Start of Data under study

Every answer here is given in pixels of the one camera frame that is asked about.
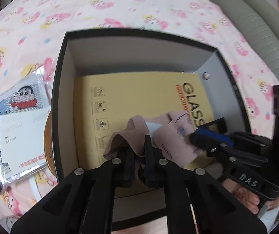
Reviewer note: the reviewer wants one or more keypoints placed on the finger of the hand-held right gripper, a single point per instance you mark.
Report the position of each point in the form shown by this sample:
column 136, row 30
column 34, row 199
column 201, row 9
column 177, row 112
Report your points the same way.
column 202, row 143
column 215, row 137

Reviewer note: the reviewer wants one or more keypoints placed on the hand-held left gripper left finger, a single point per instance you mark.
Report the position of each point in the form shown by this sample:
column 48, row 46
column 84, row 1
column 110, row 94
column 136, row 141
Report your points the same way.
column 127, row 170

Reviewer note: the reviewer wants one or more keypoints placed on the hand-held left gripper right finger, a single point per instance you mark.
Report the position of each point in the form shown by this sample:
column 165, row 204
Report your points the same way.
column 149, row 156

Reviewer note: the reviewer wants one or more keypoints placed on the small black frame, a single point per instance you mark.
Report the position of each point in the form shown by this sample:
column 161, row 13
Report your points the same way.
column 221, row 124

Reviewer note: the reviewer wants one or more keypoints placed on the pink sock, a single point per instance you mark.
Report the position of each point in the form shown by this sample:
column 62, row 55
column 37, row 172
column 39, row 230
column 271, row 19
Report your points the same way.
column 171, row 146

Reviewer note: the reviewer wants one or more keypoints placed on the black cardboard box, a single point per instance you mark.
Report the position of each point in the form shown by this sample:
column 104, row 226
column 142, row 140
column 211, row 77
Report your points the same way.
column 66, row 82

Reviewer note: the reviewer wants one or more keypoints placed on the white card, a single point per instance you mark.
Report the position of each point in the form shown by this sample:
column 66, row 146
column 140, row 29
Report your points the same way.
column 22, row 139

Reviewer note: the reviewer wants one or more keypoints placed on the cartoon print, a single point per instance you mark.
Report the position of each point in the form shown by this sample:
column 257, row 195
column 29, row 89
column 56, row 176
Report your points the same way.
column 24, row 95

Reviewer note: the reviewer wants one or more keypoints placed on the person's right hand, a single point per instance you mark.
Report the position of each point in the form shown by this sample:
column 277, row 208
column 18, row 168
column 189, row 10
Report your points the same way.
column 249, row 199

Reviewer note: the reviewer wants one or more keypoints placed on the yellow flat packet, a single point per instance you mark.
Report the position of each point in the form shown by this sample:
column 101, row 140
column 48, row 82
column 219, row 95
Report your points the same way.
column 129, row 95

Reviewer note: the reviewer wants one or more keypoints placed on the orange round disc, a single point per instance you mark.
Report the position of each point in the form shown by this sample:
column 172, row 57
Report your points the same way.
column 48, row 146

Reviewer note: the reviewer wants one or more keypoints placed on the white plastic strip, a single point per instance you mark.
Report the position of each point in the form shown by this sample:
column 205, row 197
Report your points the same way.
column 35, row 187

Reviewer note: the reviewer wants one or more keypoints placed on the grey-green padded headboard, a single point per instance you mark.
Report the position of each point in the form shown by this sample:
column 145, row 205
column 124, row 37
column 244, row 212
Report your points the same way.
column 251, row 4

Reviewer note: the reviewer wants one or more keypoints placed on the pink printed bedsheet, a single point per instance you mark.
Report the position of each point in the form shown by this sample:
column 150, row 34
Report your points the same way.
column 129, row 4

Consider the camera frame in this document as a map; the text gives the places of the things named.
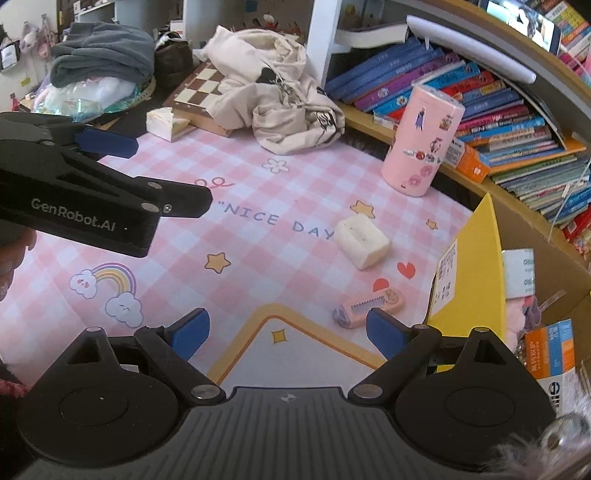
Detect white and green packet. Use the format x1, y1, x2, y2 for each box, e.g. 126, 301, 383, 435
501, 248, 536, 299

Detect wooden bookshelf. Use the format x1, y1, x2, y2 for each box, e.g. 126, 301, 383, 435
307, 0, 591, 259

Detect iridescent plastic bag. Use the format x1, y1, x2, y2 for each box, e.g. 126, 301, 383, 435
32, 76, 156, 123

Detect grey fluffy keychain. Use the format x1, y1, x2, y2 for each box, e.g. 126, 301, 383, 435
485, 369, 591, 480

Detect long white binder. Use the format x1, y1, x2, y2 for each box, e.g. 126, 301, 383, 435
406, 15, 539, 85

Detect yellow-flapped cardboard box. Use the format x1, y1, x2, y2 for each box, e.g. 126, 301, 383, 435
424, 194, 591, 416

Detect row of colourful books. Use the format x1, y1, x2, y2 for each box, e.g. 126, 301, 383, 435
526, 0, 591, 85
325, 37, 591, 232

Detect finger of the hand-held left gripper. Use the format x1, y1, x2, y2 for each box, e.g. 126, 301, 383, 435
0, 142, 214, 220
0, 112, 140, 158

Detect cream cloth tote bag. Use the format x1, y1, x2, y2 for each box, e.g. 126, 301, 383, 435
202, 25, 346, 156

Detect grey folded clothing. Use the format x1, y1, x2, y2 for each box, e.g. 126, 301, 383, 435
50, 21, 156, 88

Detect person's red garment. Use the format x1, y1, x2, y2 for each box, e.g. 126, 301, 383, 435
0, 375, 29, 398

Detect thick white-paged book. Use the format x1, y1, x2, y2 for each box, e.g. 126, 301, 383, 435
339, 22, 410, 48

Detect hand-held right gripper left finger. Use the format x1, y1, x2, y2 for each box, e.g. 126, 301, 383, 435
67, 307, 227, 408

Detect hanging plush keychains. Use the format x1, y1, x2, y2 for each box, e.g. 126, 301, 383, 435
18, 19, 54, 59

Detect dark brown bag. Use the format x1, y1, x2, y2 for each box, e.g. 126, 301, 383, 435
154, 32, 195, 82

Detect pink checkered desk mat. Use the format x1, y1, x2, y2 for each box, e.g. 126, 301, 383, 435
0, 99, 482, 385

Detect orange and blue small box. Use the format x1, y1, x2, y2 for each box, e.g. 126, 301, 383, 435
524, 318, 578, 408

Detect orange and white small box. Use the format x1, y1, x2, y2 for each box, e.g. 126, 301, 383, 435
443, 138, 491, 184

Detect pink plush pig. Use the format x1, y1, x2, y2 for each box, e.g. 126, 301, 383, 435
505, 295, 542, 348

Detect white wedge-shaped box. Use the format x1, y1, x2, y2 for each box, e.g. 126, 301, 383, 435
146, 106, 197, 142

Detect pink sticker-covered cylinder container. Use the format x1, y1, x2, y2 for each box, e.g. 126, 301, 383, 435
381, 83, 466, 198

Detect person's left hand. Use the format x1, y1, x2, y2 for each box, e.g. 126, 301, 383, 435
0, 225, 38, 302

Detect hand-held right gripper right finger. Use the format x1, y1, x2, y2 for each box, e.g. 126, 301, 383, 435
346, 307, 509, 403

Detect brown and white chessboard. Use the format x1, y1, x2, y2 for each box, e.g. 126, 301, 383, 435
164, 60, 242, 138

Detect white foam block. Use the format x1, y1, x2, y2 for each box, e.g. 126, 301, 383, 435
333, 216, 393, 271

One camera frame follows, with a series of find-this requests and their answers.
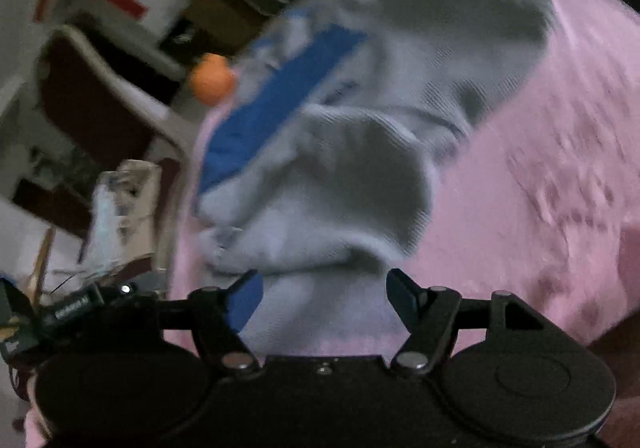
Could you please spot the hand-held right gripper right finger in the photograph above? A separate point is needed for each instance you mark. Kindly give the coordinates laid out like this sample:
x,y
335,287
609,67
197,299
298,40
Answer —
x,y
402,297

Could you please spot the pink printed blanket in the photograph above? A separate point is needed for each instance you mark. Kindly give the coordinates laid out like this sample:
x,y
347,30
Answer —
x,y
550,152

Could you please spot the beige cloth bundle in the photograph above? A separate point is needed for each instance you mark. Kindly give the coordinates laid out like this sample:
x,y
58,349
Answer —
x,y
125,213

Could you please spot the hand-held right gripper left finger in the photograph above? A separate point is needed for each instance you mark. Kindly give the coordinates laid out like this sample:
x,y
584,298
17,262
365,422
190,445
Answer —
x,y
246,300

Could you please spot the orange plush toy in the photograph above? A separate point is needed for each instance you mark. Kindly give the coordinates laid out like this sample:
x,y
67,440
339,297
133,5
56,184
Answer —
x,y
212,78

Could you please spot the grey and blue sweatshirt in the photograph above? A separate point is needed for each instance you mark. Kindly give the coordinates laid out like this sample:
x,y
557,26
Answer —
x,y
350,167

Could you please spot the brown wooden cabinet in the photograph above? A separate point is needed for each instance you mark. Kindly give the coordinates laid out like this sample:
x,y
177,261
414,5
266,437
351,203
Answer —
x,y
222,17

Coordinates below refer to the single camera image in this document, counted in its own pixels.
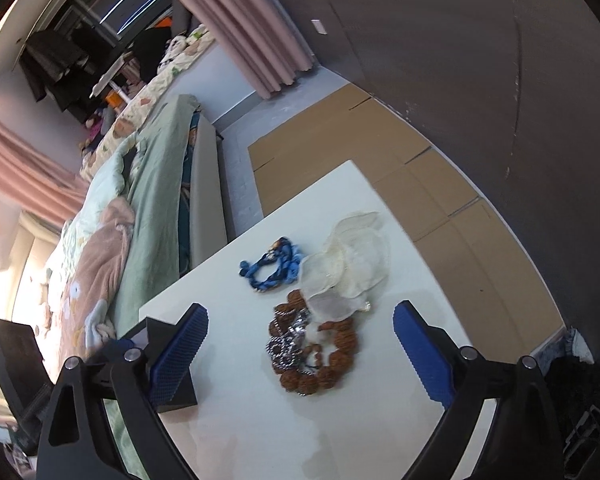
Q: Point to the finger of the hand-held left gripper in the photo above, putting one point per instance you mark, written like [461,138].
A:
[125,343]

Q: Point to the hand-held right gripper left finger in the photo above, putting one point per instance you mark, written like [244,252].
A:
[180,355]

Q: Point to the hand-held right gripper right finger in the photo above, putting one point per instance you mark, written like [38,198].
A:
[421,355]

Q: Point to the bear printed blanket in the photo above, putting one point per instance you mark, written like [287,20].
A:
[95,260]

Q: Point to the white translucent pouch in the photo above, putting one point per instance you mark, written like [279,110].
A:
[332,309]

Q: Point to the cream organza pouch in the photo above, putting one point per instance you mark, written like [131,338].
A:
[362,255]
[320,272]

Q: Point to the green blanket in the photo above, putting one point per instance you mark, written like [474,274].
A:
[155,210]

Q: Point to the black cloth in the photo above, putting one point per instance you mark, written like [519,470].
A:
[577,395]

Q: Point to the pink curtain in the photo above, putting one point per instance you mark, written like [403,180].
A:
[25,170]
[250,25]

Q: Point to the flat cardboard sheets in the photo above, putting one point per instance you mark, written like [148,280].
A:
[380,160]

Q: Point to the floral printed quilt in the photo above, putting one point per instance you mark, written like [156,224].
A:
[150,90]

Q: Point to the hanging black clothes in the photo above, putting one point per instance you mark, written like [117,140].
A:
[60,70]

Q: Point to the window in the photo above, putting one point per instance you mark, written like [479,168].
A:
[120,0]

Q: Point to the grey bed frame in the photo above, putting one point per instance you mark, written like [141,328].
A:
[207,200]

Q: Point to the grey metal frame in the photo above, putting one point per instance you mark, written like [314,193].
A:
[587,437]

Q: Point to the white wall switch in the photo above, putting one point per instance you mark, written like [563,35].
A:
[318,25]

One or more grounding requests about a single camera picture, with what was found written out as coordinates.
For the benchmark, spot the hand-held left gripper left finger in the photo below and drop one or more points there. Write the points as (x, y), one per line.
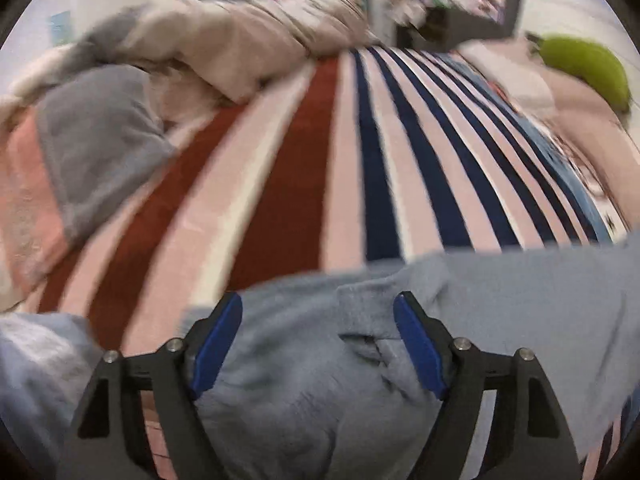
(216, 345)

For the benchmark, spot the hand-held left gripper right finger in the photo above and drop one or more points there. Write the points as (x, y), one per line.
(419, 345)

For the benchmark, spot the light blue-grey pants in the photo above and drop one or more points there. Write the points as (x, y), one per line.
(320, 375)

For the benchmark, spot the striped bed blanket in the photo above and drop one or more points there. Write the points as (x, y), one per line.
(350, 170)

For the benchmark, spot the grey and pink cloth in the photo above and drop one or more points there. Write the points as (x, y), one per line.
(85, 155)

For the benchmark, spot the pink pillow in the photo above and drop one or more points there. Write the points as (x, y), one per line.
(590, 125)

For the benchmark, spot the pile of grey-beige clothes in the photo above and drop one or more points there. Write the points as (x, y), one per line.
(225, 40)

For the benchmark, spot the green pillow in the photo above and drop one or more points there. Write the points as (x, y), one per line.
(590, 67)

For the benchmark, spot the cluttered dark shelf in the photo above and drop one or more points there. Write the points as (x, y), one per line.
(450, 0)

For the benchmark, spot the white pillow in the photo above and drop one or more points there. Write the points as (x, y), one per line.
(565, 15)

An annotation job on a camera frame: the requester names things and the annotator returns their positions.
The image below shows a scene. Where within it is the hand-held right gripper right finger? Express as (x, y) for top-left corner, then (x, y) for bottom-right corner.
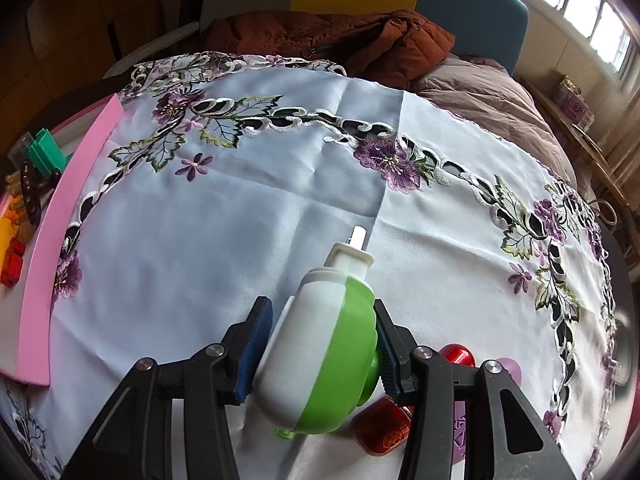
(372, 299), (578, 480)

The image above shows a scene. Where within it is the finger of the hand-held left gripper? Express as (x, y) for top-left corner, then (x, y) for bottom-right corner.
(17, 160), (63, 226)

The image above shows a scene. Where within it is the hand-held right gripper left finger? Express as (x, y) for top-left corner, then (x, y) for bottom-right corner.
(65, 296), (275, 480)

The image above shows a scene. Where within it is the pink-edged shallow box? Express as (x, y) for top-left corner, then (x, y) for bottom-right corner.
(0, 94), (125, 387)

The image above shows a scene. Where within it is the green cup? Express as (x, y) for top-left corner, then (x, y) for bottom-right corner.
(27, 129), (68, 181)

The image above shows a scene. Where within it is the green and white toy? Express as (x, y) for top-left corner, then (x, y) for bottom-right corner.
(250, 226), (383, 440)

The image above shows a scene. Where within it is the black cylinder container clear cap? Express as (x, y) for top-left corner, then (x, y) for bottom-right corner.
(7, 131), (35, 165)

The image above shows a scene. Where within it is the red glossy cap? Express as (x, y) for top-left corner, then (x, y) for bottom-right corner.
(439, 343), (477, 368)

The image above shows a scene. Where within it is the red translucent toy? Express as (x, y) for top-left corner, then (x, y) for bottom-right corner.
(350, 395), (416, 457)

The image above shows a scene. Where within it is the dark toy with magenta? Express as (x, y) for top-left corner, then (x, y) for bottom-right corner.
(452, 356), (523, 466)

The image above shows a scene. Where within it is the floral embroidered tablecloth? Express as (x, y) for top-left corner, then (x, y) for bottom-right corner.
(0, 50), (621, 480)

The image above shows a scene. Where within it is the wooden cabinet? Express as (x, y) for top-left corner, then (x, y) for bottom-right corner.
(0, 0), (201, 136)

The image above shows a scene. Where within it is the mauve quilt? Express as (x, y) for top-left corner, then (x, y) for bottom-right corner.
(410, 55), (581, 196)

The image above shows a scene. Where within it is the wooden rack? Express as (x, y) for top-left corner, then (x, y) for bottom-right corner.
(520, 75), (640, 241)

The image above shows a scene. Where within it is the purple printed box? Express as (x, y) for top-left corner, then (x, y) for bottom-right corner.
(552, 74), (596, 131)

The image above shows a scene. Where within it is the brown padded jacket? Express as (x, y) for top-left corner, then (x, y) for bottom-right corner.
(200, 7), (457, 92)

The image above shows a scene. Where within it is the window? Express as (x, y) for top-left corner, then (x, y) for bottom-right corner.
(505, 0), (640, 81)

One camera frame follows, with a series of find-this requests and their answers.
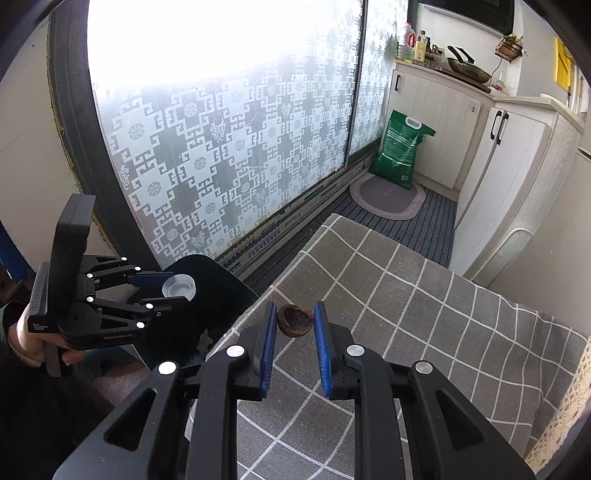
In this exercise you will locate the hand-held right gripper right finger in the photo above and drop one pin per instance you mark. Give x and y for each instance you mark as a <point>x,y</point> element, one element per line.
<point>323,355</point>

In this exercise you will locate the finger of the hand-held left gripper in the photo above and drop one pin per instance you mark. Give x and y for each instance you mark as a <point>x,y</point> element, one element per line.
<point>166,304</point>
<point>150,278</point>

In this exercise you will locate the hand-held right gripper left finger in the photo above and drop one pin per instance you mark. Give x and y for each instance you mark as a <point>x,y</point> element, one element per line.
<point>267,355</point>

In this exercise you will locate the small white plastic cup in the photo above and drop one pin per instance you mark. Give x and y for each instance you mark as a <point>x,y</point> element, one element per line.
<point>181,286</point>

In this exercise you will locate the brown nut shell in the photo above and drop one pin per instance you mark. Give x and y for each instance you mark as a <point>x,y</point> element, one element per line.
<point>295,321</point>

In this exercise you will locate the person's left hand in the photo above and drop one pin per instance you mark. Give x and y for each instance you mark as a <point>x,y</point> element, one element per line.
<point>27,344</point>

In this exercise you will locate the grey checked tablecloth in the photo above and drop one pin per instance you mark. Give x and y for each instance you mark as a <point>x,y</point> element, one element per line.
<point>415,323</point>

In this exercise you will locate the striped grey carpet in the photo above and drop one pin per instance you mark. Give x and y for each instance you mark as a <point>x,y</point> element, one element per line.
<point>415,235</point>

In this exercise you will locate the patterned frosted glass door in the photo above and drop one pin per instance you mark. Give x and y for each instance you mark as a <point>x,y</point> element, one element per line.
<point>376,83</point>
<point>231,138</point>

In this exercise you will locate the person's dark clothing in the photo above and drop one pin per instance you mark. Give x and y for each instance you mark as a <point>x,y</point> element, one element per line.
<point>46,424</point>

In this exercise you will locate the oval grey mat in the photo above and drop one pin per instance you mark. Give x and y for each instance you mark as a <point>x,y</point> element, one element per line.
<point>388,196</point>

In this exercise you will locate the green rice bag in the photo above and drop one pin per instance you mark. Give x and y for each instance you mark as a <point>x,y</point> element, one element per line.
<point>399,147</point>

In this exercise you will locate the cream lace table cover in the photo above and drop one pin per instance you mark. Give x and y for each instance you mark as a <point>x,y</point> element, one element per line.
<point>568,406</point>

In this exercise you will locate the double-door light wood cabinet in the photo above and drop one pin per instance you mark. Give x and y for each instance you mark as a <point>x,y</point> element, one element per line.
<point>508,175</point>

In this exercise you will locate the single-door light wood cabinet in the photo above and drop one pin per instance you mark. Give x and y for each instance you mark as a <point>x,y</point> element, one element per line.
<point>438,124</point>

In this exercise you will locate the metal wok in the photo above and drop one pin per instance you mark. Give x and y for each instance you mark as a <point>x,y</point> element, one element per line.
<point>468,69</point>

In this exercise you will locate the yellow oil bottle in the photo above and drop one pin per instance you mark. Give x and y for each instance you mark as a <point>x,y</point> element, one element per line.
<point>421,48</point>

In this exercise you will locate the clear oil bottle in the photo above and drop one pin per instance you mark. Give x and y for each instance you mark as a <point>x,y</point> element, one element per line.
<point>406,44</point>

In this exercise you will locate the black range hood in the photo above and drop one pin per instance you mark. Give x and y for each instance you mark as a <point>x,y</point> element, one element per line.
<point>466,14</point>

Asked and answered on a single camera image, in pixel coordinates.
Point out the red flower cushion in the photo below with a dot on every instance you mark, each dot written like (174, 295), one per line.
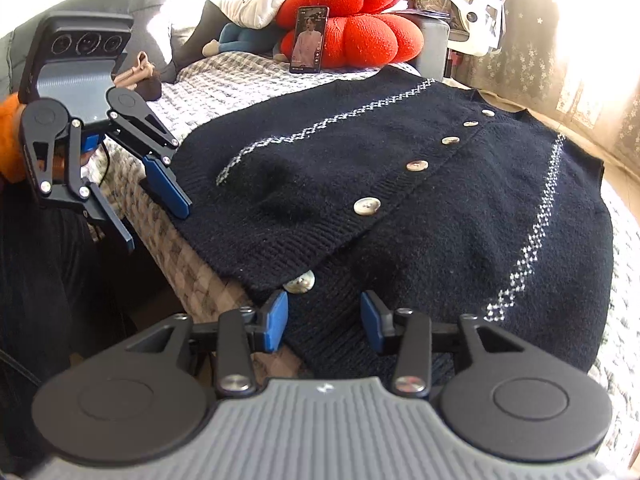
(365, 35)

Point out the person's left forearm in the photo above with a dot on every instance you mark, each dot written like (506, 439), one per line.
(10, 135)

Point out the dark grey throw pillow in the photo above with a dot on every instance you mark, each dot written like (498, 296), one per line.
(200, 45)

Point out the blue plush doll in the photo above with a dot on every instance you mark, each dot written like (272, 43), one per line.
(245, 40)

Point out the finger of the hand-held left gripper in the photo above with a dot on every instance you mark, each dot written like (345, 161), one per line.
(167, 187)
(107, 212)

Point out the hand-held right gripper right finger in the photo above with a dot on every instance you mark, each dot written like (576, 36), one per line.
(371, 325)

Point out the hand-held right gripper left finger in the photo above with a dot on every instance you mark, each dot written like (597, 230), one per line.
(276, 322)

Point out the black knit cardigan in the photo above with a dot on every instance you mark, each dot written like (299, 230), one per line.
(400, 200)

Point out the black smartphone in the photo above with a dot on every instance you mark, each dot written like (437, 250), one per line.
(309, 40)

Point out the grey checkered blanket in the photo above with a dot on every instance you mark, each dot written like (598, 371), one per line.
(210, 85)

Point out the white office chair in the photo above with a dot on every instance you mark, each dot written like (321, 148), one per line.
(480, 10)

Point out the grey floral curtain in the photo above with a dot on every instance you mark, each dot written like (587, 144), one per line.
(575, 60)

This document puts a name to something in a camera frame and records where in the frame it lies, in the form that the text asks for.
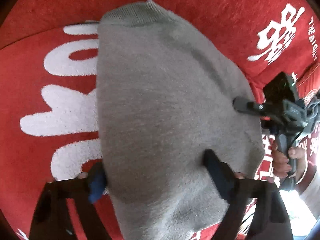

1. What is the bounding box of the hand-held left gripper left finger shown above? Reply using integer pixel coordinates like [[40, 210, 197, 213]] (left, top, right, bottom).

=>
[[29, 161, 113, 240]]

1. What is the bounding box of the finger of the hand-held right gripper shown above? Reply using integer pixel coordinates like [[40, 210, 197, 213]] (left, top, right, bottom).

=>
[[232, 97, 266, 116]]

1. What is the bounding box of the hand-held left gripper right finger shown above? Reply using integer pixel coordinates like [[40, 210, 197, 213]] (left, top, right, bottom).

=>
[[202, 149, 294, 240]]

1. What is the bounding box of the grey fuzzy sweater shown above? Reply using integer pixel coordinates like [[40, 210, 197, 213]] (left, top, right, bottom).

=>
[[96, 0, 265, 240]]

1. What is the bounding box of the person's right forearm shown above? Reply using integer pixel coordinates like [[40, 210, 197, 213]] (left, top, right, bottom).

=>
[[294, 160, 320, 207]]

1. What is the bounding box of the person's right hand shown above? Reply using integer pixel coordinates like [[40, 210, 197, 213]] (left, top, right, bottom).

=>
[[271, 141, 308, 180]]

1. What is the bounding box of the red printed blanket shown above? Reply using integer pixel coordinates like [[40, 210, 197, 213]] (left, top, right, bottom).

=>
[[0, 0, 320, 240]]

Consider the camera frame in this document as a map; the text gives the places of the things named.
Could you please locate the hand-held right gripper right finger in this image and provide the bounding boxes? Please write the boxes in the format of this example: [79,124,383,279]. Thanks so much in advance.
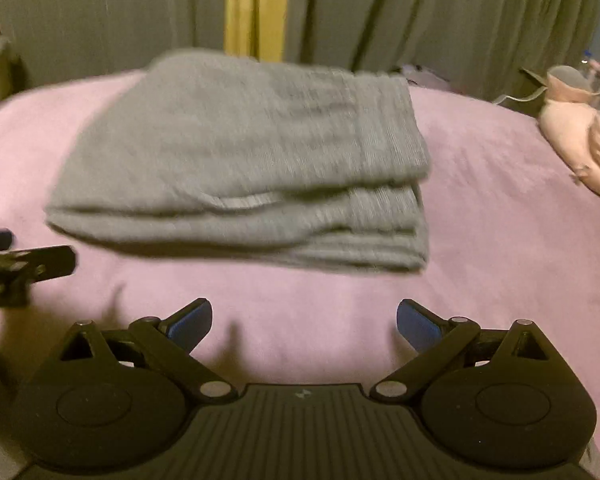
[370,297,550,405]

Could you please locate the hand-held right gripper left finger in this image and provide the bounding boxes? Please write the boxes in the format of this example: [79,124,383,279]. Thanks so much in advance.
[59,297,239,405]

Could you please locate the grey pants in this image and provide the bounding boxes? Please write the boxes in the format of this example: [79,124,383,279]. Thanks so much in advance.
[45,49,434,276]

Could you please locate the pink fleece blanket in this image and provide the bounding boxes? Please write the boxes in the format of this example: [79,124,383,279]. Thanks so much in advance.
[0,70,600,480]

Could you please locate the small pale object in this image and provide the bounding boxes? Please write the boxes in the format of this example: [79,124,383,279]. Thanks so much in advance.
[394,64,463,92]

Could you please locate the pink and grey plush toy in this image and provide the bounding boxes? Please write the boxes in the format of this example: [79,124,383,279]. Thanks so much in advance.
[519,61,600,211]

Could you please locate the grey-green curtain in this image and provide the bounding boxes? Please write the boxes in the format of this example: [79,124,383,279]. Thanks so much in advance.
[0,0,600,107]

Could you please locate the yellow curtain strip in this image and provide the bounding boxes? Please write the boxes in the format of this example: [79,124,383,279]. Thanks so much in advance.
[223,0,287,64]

End of Data under study

(Work item) Reproduce the records above exactly, starting with the line that contains "Could you please locate the grey-green" and ending with the last line.

(Exercise solution)
Could you please locate the grey-green curtain in this image and provide the bounding boxes? Please write the boxes in the format of this example: [79,124,383,279]. Thanks so much in advance.
[0,0,600,107]

Could you please locate the yellow curtain strip in this image and provide the bounding boxes? Please write the boxes in the format of this example: [79,124,383,279]. Thanks so much in advance.
[223,0,287,64]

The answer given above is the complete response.